Today (22nd February) the Food and Agriculture Organisation (FAO) of the United Nations has published its first report on the State of the World’s Biodiversity for Food and Agriculture, presenting evidence on the decline and deterioration of the natural support systems that help the production of human food.
We welcome this report which addresses the serious problems associated with industrial agricultural systems and their impact on biodiversity for food and agriculture.
Severe warning for world food production
The FAO report, which collates data from 91 countries, provides evidence on significant losses of genetic diversity in livestock and crop species, soil biodiversity, insect and pollinator species, forests, grasslands, seagrass and mangrove areas, as well as coral reefs. In the oceans, 33% of fish stocks are estimated to be overfished while there is a debilitating loss of inland and coastal wetlands around the world.

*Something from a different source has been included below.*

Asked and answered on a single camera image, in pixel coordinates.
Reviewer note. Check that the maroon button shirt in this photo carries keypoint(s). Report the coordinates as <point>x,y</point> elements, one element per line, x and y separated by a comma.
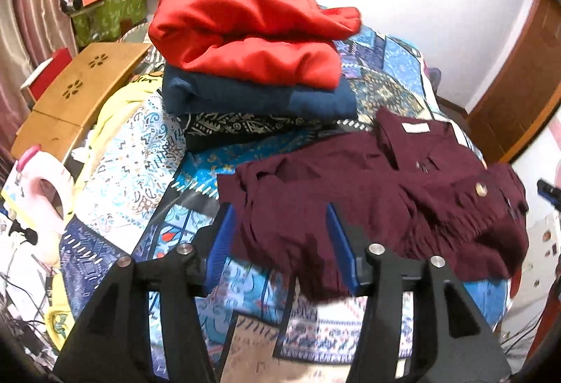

Inappropriate agricultural and unsustainable management practices such as over-exploitation, reliance on pesticides and herbicides and intensive farming of a limited number of crop species, were identified as some of the drivers that negatively impact biodiversity. Others include high rates of land conversion, pollution, over-exploitation of water supplies and climate change.
The detrimental impact of factory farming
Intensive animal farming is one of the biggest drivers of biodiversity loss and species extinction. It not only causes suffering to millions of animals, but it pollutes our planet and deprives it of valuable resources.
“Factory farming is cruel, inefficient, hugely wasteful, and – as this report shows – deeply damaging to the ecosystems needed to produce food in the first place”, says Philip Lymbery, our CEO. “In essence, this report is a further wake-up call on the need for an essential connection between farming, nature and food.”